Bug: Initializing KV Cache Spikes Memory, Crashing on Android #9671

Closed amqdn closed 2 weeks ago

amqdn commented 2 weeks ago

What happened?

Hi,

You may already know about the memory spike, given #7474.

For those unfamiliar, ggml_backend_cpu_buffer_clear calls memset, which initializes the allocated buffer (as big as 16 GiB for full context on Llama 3.1) to 0s, spiking memory and, on Android, leading to a system crash --

As far as I can tell, there are no guards for when llama.cpp might over-allocate and over-initialize memory — this may be intended, but it seems to defeat the purpose of mmap.

Please share your perspective on this behavior; I understand it to be undefined.
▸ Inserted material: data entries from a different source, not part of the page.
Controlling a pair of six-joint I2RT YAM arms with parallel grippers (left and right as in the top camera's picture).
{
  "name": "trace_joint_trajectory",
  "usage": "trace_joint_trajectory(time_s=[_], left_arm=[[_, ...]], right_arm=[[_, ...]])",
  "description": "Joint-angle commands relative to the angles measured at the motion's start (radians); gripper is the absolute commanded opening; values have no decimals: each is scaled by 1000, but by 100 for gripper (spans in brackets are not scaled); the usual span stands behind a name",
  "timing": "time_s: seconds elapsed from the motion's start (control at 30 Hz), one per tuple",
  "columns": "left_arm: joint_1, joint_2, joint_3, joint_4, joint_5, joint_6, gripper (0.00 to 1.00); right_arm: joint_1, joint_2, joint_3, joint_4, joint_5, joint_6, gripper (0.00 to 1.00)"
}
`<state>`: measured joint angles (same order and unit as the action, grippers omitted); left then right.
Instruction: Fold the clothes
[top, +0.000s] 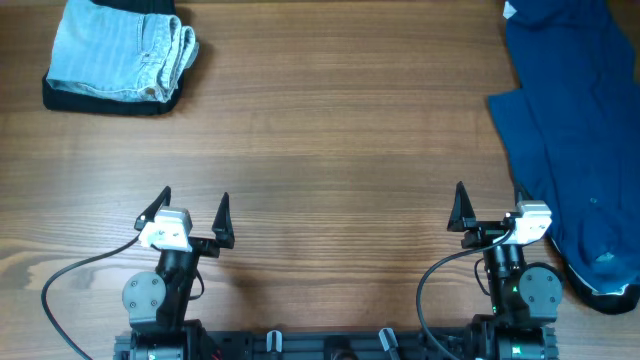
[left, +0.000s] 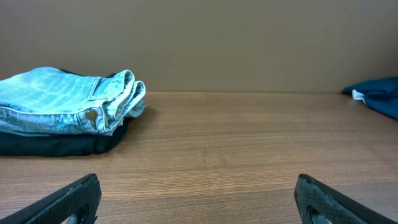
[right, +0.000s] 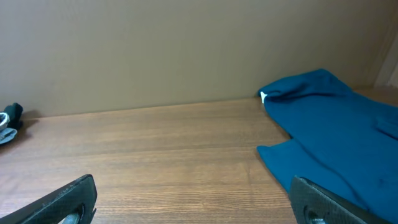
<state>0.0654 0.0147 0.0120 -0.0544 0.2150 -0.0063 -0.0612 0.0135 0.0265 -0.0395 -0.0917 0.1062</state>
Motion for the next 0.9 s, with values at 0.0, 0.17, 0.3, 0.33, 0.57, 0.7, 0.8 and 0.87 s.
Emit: trace_joint_trajectory(time_s=[0.0, 0.17, 0.3, 0.33, 0.57, 0.7, 0.8, 0.87], left_arm=[[-4, -8, -6, -2, 9, -10, 100], [-4, -8, -6, 2, 8, 7, 100], [-4, -8, -6, 4, 13, 9, 100], [-4, -8, -6, 11, 13, 6, 100], [-4, 3, 64, 26, 27, -81, 100], [-4, 103, 198, -54, 27, -82, 100], [-4, 258, 343, -118, 27, -81, 100], [-4, 364, 432, -146, 28, -81, 100]], right_arm=[[2, -9, -3, 7, 14, -6, 100], [2, -9, -3, 5, 56, -6, 100], [2, -9, -2, 34, 35, 9, 100], [2, -9, 0, 45, 19, 7, 100], [2, 57, 111, -3, 3, -4, 100], [2, 224, 267, -14, 6, -52, 100], [2, 405, 417, -63, 5, -54, 100], [2, 535, 528, -119, -13, -55, 100]])
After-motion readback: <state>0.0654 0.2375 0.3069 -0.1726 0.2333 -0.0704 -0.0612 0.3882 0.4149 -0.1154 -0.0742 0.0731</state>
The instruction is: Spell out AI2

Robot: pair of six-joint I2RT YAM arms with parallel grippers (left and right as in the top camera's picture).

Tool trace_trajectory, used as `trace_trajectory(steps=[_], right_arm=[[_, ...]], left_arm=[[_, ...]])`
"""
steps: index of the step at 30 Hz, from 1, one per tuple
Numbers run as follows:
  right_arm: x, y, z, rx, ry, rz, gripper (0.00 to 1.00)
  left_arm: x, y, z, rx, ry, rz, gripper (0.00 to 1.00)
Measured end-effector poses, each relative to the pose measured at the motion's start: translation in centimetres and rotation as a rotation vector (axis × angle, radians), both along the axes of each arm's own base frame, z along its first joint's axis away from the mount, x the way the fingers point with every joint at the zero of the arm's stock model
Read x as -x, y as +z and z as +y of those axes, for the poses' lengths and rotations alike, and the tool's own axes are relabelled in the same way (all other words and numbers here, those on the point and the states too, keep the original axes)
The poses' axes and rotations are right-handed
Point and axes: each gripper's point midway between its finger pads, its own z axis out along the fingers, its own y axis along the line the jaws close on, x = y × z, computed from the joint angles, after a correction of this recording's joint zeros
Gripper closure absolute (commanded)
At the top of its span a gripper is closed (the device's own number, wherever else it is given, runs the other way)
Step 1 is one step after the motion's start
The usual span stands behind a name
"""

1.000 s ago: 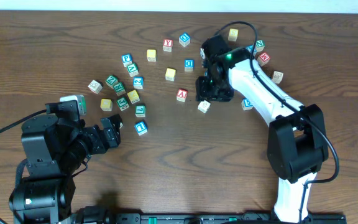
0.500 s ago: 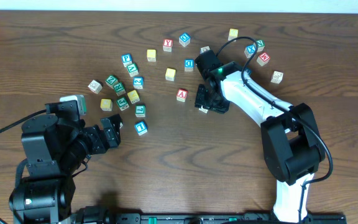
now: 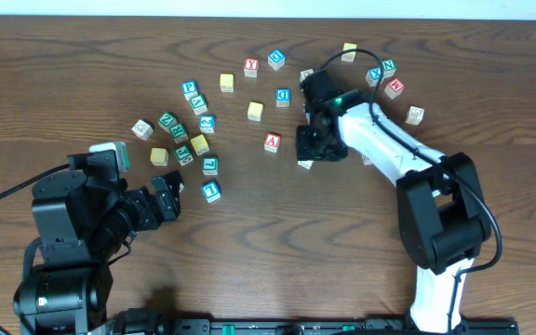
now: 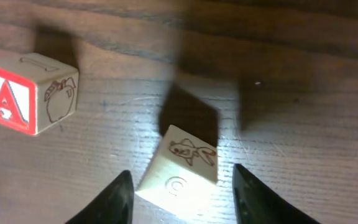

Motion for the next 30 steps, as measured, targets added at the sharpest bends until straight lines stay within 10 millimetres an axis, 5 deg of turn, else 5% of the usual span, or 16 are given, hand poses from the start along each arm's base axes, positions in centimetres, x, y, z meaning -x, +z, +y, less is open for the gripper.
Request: trace_trajectory(steps=[3, 11, 30], right_arm=[[0.0, 0.2, -0.9, -0.011, 0.011, 0.013, 0.58], [-0.4, 3.0, -2.0, -0.039, 0.015, -0.026, 0.99], [-0.1, 0.3, -1.1, -0.077, -0.095, -0.056, 0.99]], left_arm=[[0.0, 0.0, 0.0, 0.0, 0.0, 0.0, 0.02], [0.0, 0.0, 0.0, 0.0, 0.0, 0.0, 0.02], [0.0, 0.0, 0.0, 0.0, 0.0, 0.0, 0.02]])
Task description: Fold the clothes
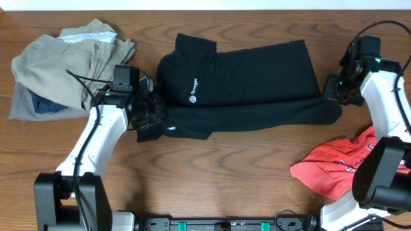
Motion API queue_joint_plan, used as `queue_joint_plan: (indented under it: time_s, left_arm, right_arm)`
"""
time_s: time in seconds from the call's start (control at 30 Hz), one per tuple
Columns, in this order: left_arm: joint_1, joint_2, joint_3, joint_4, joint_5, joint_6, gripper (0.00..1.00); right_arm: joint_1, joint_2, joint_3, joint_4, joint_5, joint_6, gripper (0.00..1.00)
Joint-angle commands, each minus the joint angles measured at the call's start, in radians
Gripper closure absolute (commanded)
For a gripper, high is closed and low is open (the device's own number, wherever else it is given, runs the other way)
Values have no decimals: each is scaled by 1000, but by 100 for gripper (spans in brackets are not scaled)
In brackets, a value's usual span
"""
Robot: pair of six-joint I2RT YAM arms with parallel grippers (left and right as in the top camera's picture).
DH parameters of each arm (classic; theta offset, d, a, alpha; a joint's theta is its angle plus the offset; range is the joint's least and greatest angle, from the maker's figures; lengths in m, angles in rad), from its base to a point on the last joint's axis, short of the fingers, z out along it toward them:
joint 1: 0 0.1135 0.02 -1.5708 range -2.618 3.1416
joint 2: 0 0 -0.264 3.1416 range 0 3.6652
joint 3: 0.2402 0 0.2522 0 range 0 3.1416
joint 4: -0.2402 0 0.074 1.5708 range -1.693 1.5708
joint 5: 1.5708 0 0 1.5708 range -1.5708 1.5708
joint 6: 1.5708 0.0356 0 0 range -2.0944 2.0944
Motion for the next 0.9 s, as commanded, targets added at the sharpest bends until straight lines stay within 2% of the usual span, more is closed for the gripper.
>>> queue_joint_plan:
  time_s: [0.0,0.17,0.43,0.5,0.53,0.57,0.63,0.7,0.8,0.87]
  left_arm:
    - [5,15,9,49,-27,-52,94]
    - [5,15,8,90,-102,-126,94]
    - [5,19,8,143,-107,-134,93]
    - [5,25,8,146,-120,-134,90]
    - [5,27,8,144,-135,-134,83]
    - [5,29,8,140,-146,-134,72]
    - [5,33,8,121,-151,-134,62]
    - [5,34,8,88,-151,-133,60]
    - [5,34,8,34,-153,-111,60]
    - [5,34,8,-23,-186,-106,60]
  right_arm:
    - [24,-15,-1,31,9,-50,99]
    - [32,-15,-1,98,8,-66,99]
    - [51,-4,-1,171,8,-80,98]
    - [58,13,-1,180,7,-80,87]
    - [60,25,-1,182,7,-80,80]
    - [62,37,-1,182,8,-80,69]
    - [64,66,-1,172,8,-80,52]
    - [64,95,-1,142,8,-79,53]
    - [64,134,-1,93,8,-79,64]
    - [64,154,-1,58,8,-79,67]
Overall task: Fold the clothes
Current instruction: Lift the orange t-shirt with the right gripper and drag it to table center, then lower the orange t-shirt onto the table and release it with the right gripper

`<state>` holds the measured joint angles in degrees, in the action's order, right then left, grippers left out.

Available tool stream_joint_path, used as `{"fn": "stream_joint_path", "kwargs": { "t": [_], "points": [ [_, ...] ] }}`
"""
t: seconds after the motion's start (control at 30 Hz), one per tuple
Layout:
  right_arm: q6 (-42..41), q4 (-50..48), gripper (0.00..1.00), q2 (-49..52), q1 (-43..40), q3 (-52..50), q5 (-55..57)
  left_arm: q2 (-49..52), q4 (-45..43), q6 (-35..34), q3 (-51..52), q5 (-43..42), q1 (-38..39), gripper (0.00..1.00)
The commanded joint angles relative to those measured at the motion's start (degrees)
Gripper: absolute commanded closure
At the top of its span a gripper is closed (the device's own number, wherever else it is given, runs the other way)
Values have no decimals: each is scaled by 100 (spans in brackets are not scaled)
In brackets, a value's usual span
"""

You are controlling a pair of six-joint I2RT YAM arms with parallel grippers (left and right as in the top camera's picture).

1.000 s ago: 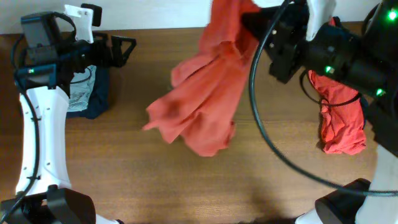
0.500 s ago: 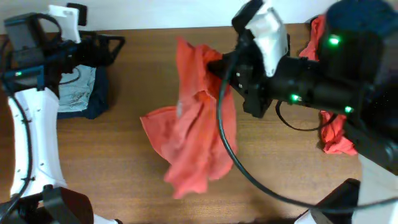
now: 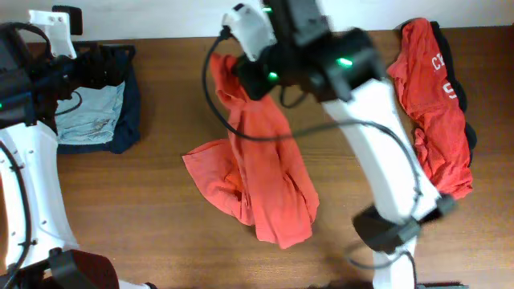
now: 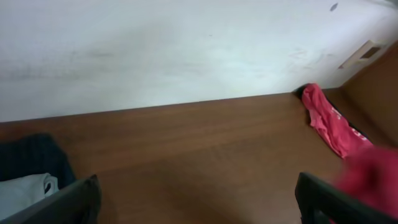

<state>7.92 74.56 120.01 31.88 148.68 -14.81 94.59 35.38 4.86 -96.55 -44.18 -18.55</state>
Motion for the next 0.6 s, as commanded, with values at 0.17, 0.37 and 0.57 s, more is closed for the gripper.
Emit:
{"fn": "stream_joint_path", "kwargs": {
  "t": [0.17, 0.37, 0.57],
  "points": [
    [-7, -1088, 96, 1320, -289, -15, -256, -140, 197, -50, -116, -87, -262, 1],
    [-431, -2164, 96, 1569, -584, -15, -260, -140, 284, -50, -116, -90, -256, 1],
    [-748, -2184, 23, 1537, -894, 168, -614, -140, 334, -44, -114, -103, -98, 1]
  ]
}}
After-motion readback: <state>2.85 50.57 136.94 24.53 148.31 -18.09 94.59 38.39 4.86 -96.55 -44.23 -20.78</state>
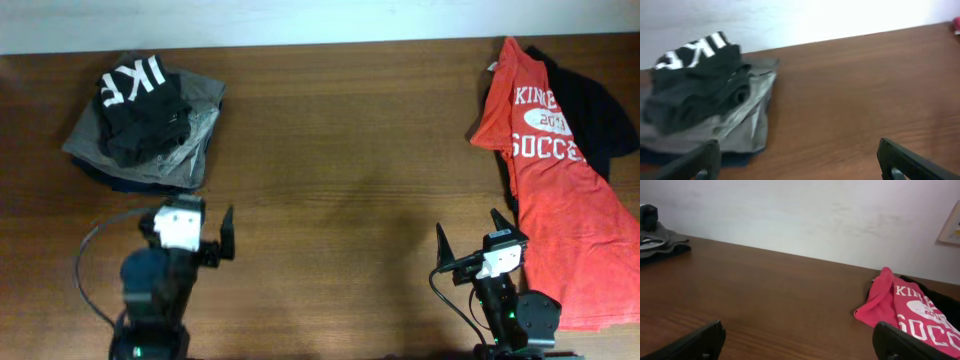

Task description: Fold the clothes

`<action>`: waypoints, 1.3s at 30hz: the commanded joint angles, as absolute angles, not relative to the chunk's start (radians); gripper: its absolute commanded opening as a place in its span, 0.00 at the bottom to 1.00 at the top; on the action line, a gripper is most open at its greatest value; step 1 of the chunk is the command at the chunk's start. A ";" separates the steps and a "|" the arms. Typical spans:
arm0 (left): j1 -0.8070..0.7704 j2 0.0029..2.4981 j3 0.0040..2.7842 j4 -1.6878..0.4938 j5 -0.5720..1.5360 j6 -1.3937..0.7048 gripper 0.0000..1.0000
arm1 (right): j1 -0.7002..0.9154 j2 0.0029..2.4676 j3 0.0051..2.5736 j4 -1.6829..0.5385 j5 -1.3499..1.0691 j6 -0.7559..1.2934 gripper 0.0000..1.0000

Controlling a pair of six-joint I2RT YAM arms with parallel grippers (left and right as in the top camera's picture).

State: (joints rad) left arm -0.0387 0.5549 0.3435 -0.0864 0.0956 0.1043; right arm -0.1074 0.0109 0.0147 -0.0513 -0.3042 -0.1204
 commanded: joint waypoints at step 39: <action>0.043 0.005 0.009 -0.076 0.066 0.113 0.99 | -0.098 0.003 0.007 -0.052 -0.295 -0.123 0.99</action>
State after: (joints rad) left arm 0.0372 0.0162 0.0128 -0.0692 0.0769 0.1043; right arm -0.1074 0.0109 0.0147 -0.0513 -0.3038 -0.1207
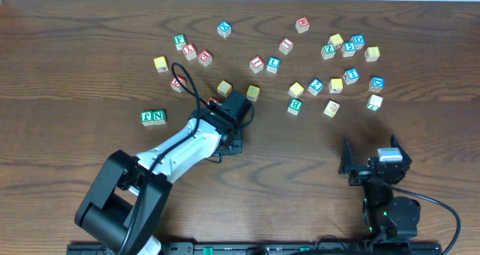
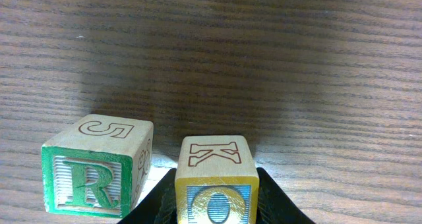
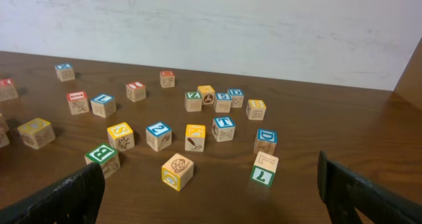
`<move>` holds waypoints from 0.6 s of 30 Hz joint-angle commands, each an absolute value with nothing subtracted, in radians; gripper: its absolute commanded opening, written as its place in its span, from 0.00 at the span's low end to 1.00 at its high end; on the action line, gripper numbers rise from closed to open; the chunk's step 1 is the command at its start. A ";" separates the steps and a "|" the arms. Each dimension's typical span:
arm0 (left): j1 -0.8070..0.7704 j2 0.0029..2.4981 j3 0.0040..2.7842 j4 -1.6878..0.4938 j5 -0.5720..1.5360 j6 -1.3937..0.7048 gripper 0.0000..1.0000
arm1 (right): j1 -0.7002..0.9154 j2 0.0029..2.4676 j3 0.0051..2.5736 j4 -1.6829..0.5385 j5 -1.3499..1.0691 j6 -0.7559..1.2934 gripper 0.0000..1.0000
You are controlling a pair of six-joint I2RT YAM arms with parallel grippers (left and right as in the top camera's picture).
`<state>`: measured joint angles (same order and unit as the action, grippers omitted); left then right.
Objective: Spell out ROBOT
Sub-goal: 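Align the O block right of R and release it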
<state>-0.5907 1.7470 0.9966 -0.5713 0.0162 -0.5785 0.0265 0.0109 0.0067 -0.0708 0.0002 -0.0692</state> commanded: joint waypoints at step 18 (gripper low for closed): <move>-0.592 1.720 1.012 -0.588 0.008 -0.576 0.48 | 0.020 0.007 0.006 -0.075 0.009 -0.060 0.99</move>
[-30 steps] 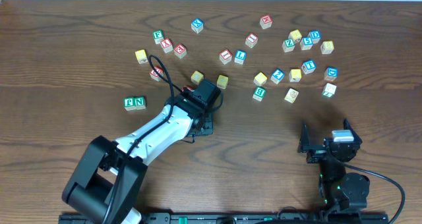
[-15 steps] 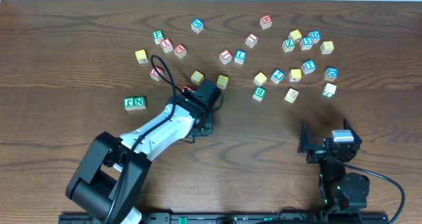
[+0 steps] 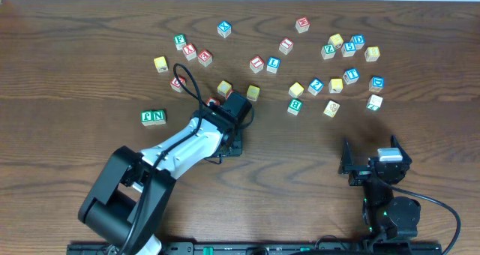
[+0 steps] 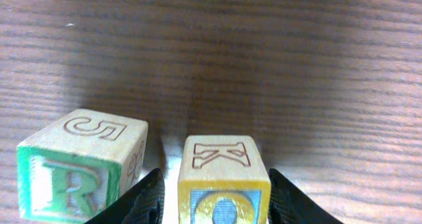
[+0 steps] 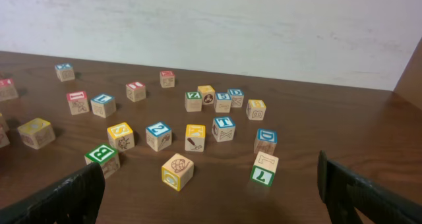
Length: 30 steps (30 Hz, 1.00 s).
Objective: Spell out ROBOT
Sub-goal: 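Align the O block right of R and release it, then raise the left gripper and move it over the green B block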
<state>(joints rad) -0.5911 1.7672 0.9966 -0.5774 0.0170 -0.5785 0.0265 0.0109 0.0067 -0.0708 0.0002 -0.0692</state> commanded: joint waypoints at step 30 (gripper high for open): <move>-0.583 1.657 1.482 -0.918 0.008 -0.293 0.77 | 0.020 0.007 0.006 -0.075 0.009 -0.060 0.99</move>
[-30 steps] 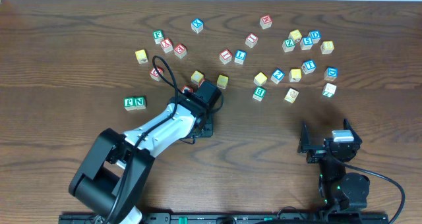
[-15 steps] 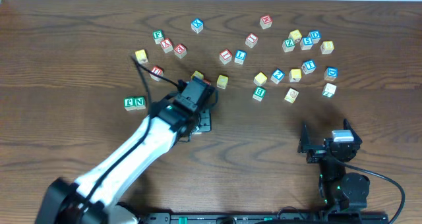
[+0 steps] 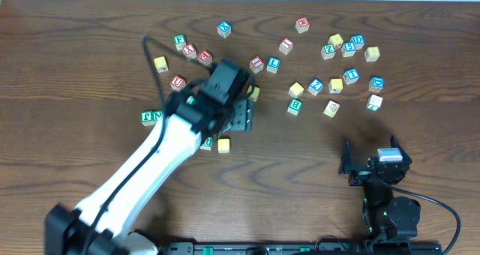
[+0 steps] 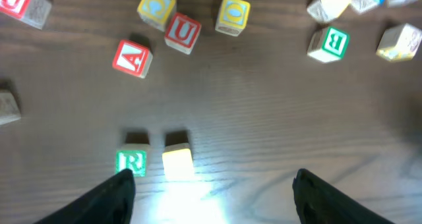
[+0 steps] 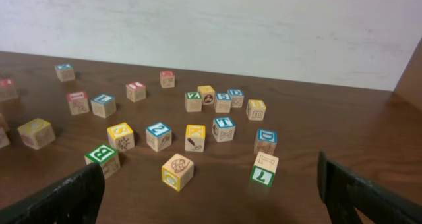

With limited experience, I see a number of potential solutions:

  1. Make ggml_backend_buffer_clear truly optional
    • Alternatively, skip it in certain environments
  2. Use ggml_backend_cpu_buffer_memset_tensor in the alloc_tensor_range loop instead to avoid bulk initialization, perhaps as part of ggml_tallocr_alloc or in a separate function
  3. Require -c in certain environments

To reproduce this behavior, build for Android and run llama-cli or llama-simple or llama-server with any quantization of Llama 3.1; the default behavior of llama.cpp without -c is to obtain the context from the model itself, which will load the full context in this case.

I would be happy to implement a fix, whatever is decided. If instead downstream applications should manage this themselves, please clarify.

Thank you.

Name and Version

Termux

$ ./llama-simple --version
version: 3830 (b5de3b74)
built with clang version 18.1.8 for aarch64-unknown-linux-android29

adb shell

$ LD_LIBRARY_PATH=lib ./llama-simple --version                                                  
version: 3830 (b5de3b74)
built with Android (8490178, based on r450784d) clang version 14.0.6 (https://android.googlesource.com/toolchain/llvm-project 4c603efb0cca074e9238af8b4106c30add4418f6) for x86_64-unknown-linux-gnu

What operating system are you seeing the problem on?

Other? (Please let us know in description)

Relevant log output

No response

ggerganov commented 2 weeks ago

The KV cache buffer zeroing is necessary. Without it, certain operations that rely on padded tensor data could access uninitialized memory which could result in nans.

IMO user applications should have some awareness of the context size that they require and allocate only the necessary amount. The llama.cpp examples use the full training context by default, but this is not required and user code can choose any context size that makes sense for the app.

amqdn commented 2 weeks ago

I see. So, then, shall we leave it at: User applications are responsible for selecting an appropriate context size?

ggerganov commented 2 weeks ago

Yes, I think so. At least I can't think of a better solution.

amqdn commented 2 weeks ago

Understood. I will close this issue. Thank you.